Computers in Industry

Volume 58, Issue 7, September 2007, Pages 656-666
Computers in Industry

A Benchmarking Service for the evaluation and comparison of scheduling techniques

https://doi.org/10.1016/j.compind.2007.05.004Get rights and content

Abstract

Scheduling decisions constitute the last decision-making phase of the production planning and control process. From the industrial side, the adoption of highly reactive and efficient scheduling and control systems strongly affects the level of productivity and utilization of a manufacturing system, particularly under the pressure of shortened product cycles, reduced batch sizes and a broader variety of items to be produced. In the meanwhile, from the research side, there has been a considerable amount of works done in the area of manufacturing systems control, even if they still remain “unheard voices” in industry. Hence, in the scheduling world there is a risk of miscommunication between academics and industrial users.

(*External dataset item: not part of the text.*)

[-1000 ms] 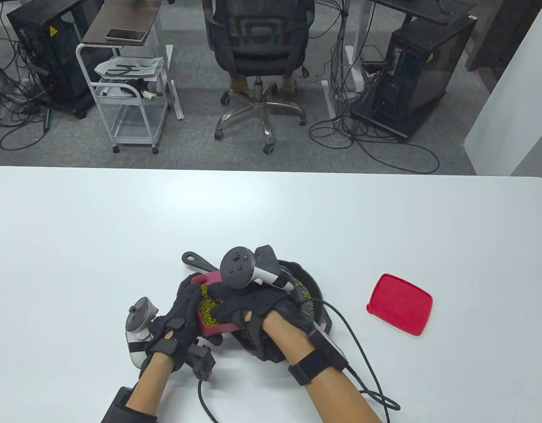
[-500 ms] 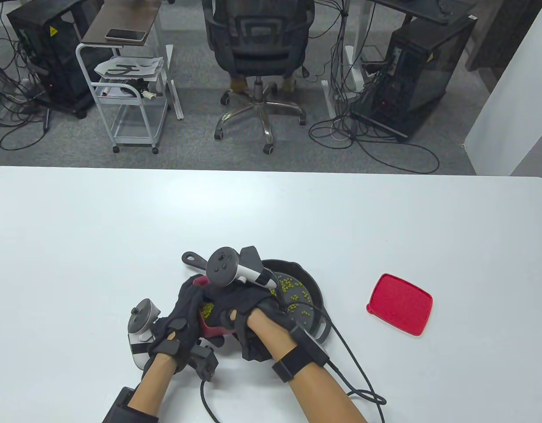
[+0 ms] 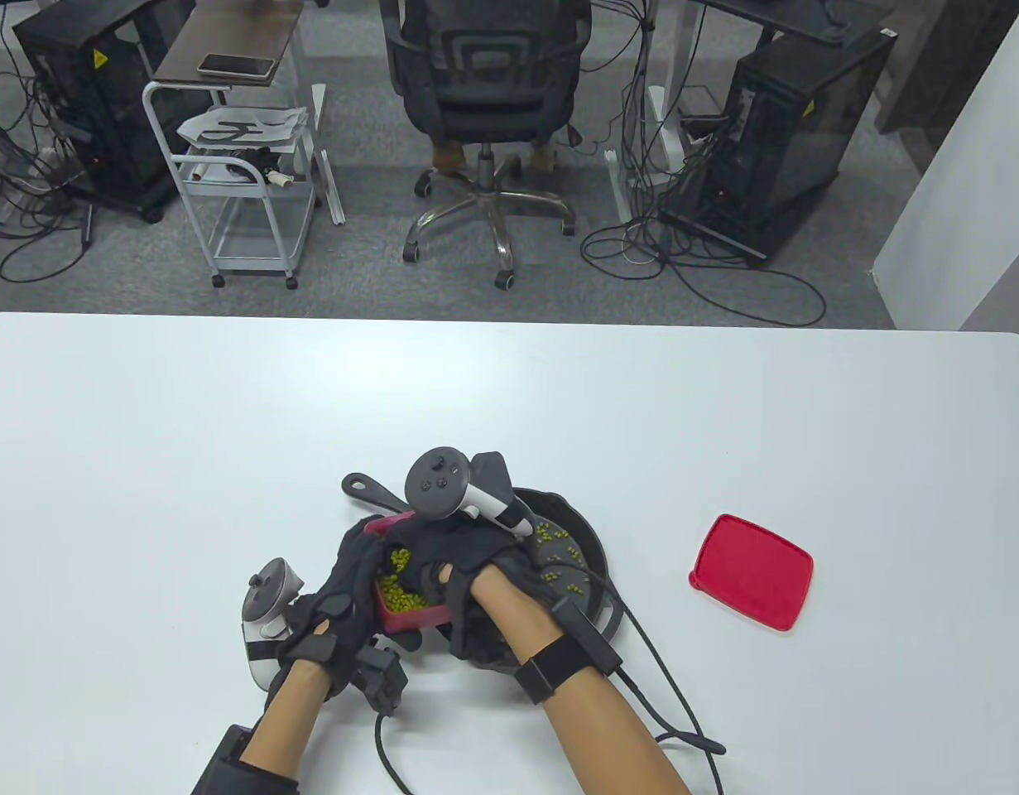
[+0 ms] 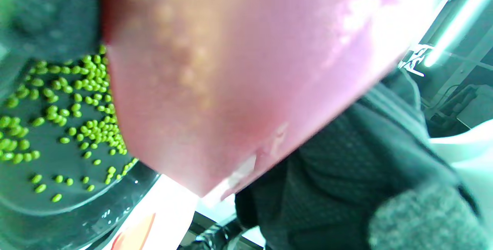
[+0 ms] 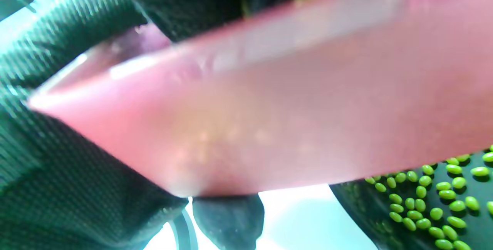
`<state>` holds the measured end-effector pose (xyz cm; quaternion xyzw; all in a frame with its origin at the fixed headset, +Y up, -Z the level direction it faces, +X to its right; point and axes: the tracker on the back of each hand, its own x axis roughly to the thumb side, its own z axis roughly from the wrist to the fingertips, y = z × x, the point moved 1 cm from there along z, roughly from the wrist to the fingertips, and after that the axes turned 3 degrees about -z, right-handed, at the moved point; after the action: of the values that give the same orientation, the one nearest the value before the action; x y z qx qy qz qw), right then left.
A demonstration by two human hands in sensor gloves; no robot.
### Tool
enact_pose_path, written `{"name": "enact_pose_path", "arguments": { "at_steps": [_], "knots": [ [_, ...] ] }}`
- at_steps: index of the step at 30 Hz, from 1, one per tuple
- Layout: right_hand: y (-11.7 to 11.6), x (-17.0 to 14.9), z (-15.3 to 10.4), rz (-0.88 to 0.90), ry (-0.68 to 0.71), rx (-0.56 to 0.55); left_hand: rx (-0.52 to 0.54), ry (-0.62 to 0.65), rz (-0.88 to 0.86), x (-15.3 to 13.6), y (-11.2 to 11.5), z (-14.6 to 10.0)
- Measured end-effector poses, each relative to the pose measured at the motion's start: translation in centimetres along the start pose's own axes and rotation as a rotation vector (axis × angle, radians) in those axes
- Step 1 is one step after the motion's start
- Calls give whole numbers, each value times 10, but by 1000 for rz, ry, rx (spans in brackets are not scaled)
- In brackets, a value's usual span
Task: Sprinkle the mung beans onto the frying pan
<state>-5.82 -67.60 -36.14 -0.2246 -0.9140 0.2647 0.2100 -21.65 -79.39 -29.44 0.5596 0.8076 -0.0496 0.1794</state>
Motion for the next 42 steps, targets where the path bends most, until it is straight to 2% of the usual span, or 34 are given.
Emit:
{"name": "enact_pose_path", "arguments": {
  "at_steps": [9, 15, 18, 22, 28, 34, 42],
  "knots": [
    [35, -24, -15, 105, -20, -89, 9, -2, -5, 2, -3, 0],
    [53, -63, -26, 179, -84, -158, 18, 4, -12, 4, -5, 0],
    [50, -85, -25, 182, -146, -147, 23, 10, -13, 7, -7, 0],
    [28, -106, -15, 172, -223, -57, 32, 21, -30, 11, -11, 0],
    [-6, -107, 9, 154, -231, 27, 45, 38, -59, 16, -16, -2],
    [-11, -99, 28, 169, -208, -46, 54, 42, -69, 18, -20, -4],
    [14, -102, 30, 66, -263, -206, 55, 41, -70, 19, -20, -4]
  ]
}}
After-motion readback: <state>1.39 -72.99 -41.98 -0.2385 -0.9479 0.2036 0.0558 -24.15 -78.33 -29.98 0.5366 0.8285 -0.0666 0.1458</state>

Aim of the paper is to provide a comprehensive view of the rationale, the conceptual model, the development efforts and first applicative experiences of the Benchmarking Service, a research initiative which has been carried out within the activities of the Special Interest Group on Benchmarking and Performance Measurement of the IMS Network of Excellence. In particular, the paper details the PMS-ESS conceptual framework developed for assessing the level of quality of a scheduling solution in terms of efficiency, robustness and flexibility.

Introduction

Competitive firms are operating today in global and worldwide markets. Manufacturers are experiencing a lumpy market demand for their products, with ever shorter requested lead times and order quantities as well as frequent changes in product specifications. In this context, within the production planning and control process, scheduling plays undoubtedly a critical role. It is the final temporal decision-making phase where industrial managers have to act for fixing any short noticed variations preserving at the same time expected medium-term efficiency performance.

According to Kempf et al. [6], the most general definition of a scheduling problem is that of “assigning scarce resources to competing activities over a given time horizon to obtain the best possible system performance”. Referring specifically to factory scheduling, the resources are machines and workforce, and the competing activities are jobs that require processing on the resources.

Several scheduling approaches exist, from the traditional off-line scheduling systems, which elaborate a production plan (e.g. according to static rules and algorithms) for a specific plan period, to on-line production scheduling systems, which are intrinsically able to modify an existing schedule or regenerate a completely new one for managing upcoming events which could alter the original plan.

Despite the flourish of heterogeneous proposals, a dichotomy is actually affecting the world of scheduling. Researchers are often detached from industrial reality, proposing answers to simple examples and toy cases. On the contrary, practitioners have clear difficulties in explaining their requirements and exploiting the opportunities which could come out from the industrial exploitation of the new advanced scheduling approaches.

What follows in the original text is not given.